TASK DIRECTIONS =>
Print out the whole listing below exactly as it is written.

** GIVEN DATA follows **

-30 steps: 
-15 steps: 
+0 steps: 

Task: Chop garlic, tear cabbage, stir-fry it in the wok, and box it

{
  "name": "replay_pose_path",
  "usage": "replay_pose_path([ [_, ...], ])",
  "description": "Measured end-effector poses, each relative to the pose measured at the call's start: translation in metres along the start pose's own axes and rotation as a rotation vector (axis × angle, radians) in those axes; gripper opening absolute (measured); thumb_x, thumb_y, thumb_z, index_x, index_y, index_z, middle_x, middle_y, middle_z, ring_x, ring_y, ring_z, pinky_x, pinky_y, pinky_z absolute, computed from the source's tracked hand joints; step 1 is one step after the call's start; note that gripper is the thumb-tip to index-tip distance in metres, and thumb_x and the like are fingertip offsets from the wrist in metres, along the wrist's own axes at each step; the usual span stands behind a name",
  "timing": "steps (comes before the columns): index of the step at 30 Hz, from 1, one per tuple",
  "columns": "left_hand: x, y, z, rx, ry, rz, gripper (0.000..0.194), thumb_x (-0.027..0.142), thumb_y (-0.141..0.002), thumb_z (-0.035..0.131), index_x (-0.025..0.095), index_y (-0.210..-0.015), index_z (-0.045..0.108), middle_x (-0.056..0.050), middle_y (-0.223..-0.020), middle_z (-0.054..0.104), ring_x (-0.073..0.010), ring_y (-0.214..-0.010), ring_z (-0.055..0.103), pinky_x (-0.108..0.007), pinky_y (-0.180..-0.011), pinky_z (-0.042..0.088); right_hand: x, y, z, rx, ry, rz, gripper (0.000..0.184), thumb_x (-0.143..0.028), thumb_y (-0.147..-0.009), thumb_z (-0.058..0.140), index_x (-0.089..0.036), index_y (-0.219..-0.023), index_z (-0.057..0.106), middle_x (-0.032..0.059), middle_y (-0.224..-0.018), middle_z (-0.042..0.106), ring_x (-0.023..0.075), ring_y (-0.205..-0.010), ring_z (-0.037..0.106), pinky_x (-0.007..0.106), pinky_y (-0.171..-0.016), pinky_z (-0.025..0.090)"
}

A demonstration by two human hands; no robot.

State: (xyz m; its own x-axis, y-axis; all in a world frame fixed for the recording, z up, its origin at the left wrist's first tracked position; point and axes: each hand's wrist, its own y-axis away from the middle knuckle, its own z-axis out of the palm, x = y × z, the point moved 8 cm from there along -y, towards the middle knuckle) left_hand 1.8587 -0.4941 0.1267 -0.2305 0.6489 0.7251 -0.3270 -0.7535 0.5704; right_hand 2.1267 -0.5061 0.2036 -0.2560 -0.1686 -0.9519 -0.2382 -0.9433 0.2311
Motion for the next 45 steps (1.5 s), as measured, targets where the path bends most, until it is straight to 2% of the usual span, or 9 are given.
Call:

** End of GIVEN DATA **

WRITTEN SOLUTION =>
-30 steps: 
-15 steps: 
+0 steps: 

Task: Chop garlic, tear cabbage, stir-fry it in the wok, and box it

{
  "name": "replay_pose_path",
  "usage": "replay_pose_path([ [_, ...], ])",
  "description": "Measured end-effector poses, each relative to the pose measured at the call's start: translation in metres along the start pose's own axes and rotation as a rotation vector (axis × angle, radians) in those axes; gripper opening absolute (measured); thumb_x, thumb_y, thumb_z, index_x, index_y, index_z, middle_x, middle_y, middle_z, ring_x, ring_y, ring_z, pinky_x, pinky_y, pinky_z absolute, computed from the source's tracked hand joints; step 1 is one step after the call's start; note that gripper is the thumb-tip to index-tip distance in metres, and thumb_x and the like are fingertip offsets from the wrist in metres, along the wrist's own axes at each step; the usual span stands behind a name",
  "timing": "steps (comes before the columns): index of the step at 30 Hz, from 1, one per tuple",
  "columns": "left_hand: x, y, z, rx, ry, rz, gripper (0.000..0.194), thumb_x (-0.027..0.142), thumb_y (-0.141..0.002), thumb_z (-0.035..0.131), index_x (-0.025..0.095), index_y (-0.210..-0.015), index_z (-0.045..0.108), middle_x (-0.056..0.050), middle_y (-0.223..-0.020), middle_z (-0.054..0.104), ring_x (-0.073..0.010), ring_y (-0.214..-0.010), ring_z (-0.055..0.103), pinky_x (-0.108..0.007), pinky_y (-0.180..-0.011), pinky_z (-0.042..0.088); right_hand: x, y, z, rx, ry, rz, gripper (0.000..0.184), thumb_x (-0.143..0.028), thumb_y (-0.147..-0.009), thumb_z (-0.058..0.140), index_x (-0.089..0.036), index_y (-0.219..-0.023), index_z (-0.057..0.106), middle_x (-0.032..0.059), middle_y (-0.224..-0.018), middle_z (-0.042..0.106), ring_x (-0.023..0.075), ring_y (-0.205..-0.010), ring_z (-0.037..0.106), pinky_x (-0.007..0.106), pinky_y (-0.171..-0.016), pinky_z (-0.025..0.090)"
}

A demonstration by two human hands; no robot.

State: (xyz m; its own x-axis, y-axis; all in a world frame fixed for the recording, z up, its origin at the left wrist's first tracked position; point and axes: each hand's wrist, its own y-axis away from the middle knuckle, its own z-axis out of the palm, x = y × z, the point moved 8 cm from there along -y, towards the middle knuckle) left_hand 1.8587 -0.4941 0.1267 -0.2305 0.6489 0.7251 -0.3270 -0.7535 0.5704; right_hand 2.1267 -0.5061 0.2036 -0.2560 -0.1686 -0.9519 -0.2382 -0.9433 0.2311
Motion for the next 45 steps (1.5 s), as measured, targets where the path bends most, until it is straight to 2% of the usual span, or 9 are given.
Call:

The response is finished, and the exercise is complete.